BY THE TIME I PULLED into the driveway, I’d rehearsed at least three different versions of normal. A breezy “hey.” A casual “how was work?” A maybe-we-didn’t-have-a-meltdown-in-your-office smile.

But all the practiced ease evaporated the second I opened the door, and a suitcase sat by the entrance. Neat, zipped, and heavy-looking, like it had already decided where it was going.

My stomach dropped so fast I thought I might be sick.

For a moment, I just stood there, keys still in hand, my brain tripping over every thought at once.

He was leaving. He was actually leaving.

Because of me—because I’d yelled and accused and said all the wrong things.

Because Malik was a fragile little weasel who probably snitched on him, and he got fired.

Because I’d finally broken the unspoken rule of our fake marriage: don’t feel too much.

“Khalifa?”

He stepped out of his bedroom, rolling his sleeves up.

“You’re leaving?” I blurted, my heart thudding in my throat. “You said everything was fine—”

He shook his head, cutting me off gently. “I have to go to Lebanon. My mom...she’s going to pass soon. They don’t think she’ll make it to the end of the week.”

All the selfish panic drained out of me in an instant. “Oh,” I whispered. “Khalifa, I—I’m so sorry.”

He nodded once, avoiding my eyes. “I booked a flight for tomorrow morning.”

“I can come with you,” I said before I even thought it through, the words tumbling out. “I can—whatever you need. I can be there.”

“No,” he replied immediately. “It’s not safe for you to travel there right now.”

“But it’s safe for you?” I asked, incredulous.

“I don’t have a choice.”

I wanted to say something, but words felt clumsy in the face of something so big. Grief wasn’t a language I knew how to speak.

“Okay.”

But I couldn’t sleep. Every sound—the hum of the fridge, the clock ticking on the wall, even my own breathing—was suddenly too loud. I paced my room for hours, torn between guilt and something that felt dangerously close to worry.

At midnight, I called Robert. “Hey, it’s Lilly.” My voice came out thin. “I, um...I have a bit of a family emergency. Would you be able to cover my patients for a few weeks?”

He hesitated, then sighed softly. “Yeah, of course. Don’t worry about it.
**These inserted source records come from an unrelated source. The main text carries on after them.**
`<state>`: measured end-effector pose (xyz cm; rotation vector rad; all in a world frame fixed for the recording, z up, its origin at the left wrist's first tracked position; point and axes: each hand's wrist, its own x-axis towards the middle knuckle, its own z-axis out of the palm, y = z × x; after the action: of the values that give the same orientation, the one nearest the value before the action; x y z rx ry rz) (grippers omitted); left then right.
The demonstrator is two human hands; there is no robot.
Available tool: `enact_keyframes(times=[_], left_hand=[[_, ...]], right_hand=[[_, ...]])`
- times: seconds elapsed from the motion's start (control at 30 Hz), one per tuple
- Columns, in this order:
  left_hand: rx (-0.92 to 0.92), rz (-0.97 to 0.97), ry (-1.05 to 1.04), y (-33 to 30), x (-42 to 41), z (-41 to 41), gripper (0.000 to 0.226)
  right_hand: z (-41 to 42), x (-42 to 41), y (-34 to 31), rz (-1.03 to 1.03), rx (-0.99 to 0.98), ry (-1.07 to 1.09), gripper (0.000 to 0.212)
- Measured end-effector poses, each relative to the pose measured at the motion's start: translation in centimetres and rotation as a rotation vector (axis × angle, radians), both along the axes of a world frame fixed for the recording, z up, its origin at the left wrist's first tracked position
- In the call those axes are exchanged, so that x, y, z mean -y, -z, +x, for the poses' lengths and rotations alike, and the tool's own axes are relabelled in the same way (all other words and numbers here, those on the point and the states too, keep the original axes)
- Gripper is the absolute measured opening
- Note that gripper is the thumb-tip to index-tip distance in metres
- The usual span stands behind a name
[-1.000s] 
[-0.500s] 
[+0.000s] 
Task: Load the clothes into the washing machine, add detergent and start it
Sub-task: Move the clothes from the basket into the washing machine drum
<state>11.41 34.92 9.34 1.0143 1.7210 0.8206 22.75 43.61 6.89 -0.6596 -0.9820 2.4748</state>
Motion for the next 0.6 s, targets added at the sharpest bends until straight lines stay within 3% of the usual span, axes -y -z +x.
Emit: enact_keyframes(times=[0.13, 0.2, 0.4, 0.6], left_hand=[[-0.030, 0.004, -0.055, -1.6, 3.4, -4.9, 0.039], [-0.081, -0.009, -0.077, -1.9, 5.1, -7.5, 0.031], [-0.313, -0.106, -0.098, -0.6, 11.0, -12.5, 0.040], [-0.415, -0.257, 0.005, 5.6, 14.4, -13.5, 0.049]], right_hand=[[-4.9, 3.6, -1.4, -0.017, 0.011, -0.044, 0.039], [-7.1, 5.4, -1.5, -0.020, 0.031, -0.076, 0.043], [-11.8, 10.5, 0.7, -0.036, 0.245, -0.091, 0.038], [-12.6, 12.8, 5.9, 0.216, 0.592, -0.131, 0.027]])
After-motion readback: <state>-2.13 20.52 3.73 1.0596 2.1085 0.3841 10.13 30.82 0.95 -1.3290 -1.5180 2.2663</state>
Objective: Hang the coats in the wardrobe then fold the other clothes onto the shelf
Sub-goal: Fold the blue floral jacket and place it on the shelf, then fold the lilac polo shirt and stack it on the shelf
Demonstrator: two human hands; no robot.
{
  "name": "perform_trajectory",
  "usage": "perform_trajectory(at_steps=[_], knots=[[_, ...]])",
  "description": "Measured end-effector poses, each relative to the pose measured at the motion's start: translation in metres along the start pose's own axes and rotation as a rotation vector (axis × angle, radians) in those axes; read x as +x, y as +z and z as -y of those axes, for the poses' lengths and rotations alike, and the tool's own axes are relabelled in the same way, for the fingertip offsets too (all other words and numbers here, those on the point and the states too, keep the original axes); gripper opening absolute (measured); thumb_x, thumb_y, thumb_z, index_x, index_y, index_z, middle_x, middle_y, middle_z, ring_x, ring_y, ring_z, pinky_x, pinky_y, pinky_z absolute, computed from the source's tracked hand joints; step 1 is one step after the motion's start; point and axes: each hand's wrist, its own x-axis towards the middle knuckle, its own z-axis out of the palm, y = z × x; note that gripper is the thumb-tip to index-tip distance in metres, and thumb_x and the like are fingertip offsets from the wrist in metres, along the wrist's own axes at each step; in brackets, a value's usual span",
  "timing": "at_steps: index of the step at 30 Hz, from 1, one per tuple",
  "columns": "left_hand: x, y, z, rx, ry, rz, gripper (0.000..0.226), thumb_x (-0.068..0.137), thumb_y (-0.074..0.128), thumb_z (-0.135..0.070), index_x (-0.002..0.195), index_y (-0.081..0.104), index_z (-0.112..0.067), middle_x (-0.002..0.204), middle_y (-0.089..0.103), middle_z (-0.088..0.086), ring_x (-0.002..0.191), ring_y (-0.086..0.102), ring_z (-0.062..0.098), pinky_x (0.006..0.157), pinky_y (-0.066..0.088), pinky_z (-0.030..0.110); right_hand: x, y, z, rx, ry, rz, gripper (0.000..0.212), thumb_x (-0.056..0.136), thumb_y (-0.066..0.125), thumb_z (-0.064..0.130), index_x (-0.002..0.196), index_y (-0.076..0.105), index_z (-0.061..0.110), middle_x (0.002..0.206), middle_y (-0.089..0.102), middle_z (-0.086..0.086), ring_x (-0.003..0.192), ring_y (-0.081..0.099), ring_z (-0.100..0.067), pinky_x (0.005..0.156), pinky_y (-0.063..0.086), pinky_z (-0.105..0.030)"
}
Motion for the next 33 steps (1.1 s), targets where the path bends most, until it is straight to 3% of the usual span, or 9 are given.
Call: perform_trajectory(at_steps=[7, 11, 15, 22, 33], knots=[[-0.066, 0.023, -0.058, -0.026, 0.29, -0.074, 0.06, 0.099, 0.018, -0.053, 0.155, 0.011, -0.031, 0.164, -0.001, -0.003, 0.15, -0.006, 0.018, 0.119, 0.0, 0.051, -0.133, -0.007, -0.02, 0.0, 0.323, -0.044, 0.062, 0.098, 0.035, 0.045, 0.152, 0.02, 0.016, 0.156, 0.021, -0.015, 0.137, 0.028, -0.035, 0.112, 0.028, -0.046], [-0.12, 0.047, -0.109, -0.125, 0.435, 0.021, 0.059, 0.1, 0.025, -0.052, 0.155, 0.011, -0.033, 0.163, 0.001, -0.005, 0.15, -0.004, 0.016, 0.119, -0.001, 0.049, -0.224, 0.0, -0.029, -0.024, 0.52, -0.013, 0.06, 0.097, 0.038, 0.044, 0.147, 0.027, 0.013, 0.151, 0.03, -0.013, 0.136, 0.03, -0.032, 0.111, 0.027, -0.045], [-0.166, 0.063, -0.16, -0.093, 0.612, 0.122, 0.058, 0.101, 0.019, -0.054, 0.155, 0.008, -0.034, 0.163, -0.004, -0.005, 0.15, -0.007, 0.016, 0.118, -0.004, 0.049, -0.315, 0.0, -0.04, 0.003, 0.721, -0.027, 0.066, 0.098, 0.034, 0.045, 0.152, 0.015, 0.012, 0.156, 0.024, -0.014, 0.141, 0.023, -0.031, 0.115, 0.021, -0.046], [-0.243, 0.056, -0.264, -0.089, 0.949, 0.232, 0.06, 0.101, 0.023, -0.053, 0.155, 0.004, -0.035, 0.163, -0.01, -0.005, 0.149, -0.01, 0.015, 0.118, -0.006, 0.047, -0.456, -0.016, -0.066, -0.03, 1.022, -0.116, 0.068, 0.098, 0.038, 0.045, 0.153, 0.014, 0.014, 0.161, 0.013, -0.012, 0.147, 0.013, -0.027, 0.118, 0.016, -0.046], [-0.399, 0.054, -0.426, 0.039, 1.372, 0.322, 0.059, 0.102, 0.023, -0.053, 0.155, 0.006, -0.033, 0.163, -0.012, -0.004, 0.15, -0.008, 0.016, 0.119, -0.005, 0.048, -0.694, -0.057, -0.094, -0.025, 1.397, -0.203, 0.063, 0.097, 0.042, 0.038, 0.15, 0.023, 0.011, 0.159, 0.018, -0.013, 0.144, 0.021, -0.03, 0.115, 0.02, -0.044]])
Take all the time you need.”

“Thank you.”

I dragged out my suitcase, trying to ignore the part of me whispering that Khalifa would hate this.
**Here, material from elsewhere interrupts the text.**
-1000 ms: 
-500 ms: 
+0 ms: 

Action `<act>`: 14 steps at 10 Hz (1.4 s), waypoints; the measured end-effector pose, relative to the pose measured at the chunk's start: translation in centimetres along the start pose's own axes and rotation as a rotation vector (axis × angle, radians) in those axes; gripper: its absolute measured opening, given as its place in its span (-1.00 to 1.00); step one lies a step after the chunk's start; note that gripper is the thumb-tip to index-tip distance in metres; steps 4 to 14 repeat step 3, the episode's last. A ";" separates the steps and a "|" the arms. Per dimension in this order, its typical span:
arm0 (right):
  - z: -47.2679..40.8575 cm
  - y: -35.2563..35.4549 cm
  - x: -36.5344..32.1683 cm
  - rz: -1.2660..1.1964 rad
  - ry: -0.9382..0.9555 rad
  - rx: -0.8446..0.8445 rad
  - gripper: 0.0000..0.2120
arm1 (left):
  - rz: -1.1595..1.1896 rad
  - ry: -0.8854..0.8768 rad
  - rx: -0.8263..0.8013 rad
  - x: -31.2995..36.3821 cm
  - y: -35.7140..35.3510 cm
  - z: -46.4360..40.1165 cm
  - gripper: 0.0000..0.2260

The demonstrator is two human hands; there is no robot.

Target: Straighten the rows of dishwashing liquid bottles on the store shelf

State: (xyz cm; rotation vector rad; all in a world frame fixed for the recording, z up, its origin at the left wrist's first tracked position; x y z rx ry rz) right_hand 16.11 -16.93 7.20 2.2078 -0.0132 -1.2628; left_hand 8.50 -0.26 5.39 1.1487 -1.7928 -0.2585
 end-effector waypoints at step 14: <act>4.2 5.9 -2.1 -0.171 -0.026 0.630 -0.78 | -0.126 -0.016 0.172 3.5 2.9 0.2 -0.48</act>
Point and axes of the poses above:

But I didn’t care. He could be angry, he could roll his eyes and shut me out.

I wasn’t doing it for him—I was doing it because the idea of him being alone in that kind of loss wasn’t right, even if we were nothing more than.

..roommates? Acquaintances? Semi-friends?
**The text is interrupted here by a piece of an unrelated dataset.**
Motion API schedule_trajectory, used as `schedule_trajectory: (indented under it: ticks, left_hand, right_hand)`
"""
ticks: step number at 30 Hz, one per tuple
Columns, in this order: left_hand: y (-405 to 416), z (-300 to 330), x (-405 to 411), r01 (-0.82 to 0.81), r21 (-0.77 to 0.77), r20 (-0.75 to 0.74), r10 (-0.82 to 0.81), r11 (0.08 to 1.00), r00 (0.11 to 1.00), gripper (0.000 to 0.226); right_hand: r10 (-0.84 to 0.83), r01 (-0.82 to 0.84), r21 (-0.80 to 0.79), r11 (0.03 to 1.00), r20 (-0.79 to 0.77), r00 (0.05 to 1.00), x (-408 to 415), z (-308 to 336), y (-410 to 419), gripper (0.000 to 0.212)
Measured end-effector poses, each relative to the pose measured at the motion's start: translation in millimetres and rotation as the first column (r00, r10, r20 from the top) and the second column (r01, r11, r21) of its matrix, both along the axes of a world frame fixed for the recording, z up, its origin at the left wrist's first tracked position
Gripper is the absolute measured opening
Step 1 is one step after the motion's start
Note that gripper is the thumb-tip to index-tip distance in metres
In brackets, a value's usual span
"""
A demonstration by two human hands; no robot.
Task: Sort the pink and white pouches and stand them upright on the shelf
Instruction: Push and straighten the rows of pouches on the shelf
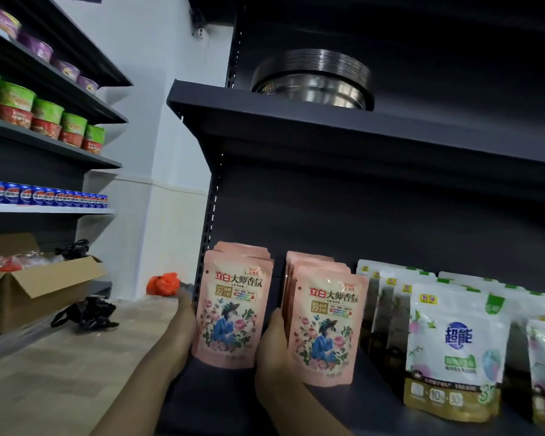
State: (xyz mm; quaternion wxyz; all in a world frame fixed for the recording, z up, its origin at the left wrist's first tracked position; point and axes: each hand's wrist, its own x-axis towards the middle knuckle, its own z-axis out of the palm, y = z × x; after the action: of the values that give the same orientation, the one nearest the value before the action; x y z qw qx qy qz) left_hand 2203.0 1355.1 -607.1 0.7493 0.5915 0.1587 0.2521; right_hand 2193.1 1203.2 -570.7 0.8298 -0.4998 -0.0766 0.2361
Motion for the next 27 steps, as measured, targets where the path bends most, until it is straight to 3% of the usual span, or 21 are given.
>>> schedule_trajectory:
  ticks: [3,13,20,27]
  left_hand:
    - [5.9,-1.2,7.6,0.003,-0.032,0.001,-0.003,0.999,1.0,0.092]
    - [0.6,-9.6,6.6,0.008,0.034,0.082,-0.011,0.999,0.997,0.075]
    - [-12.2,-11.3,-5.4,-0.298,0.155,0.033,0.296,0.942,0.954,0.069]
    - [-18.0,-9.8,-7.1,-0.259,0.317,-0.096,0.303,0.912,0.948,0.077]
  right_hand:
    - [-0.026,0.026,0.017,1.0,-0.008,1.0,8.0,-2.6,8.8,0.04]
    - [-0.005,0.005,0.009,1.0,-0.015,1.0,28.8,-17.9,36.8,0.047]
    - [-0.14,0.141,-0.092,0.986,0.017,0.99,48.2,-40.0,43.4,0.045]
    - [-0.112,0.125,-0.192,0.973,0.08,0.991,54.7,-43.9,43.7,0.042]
By five a.m., the sky was a deep, sleepy gray, and I was sitting on the couch, dressed and ready, my carry-on at my feet.

When he walked out of his room, his hand froze mid-button. “What are you doing?”

I looked up, meeting his surprised stare. “I’m coming with you, Khalifa. You don’t have to like it—you just have to accept it. Besides, you still owe me a honeymoon.”

He exhaled slowly through his nose and went into the kitchen.

I cleared my throat, trying to sound casual. “How’s your hand?”

The corner of his lip curved just so. “It’s perfect. I barely felt a thing. Guess there wasn’t any man hiding under that pretty face.”

My brain was too flustered to come up with an acceptable response.

He leaned a hip against the counter, studying me. “What did he say to you before I came?”

You’re too much for anyone to handle.

I swallowed and forced a small shrug. “Nothing really.”

You’re not enough.

His eyes didn’t move from my face. “You looked upset.”

Who would want you?

“I wasn’t,” I said lightly, fidgeting with the zipper on my suitcase.

“Why are you checking a bag?”

I frowned. “This is a carry-on.”

“That is not a carry-on, Lillian.”

“Yes, it is. I always carry this bag on.”

He shook his head, grabbing a travel mug from the cabinet. “You must’ve been flying with very forgiving airlines. Did you even buy a ticket?”

“No,” I said, chin lifting stubbornly. “You can buy one for me at the airport.”

He stared at me like I was the most exhausting person alive. “Oh, I’m buying it?”

“Yes, you are. I didn’t agree to do fifty-fifty.”

He rolled his eyes, shoved the second coffee he’d made into my hands, and brushed past me toward the door. “Let’s go.”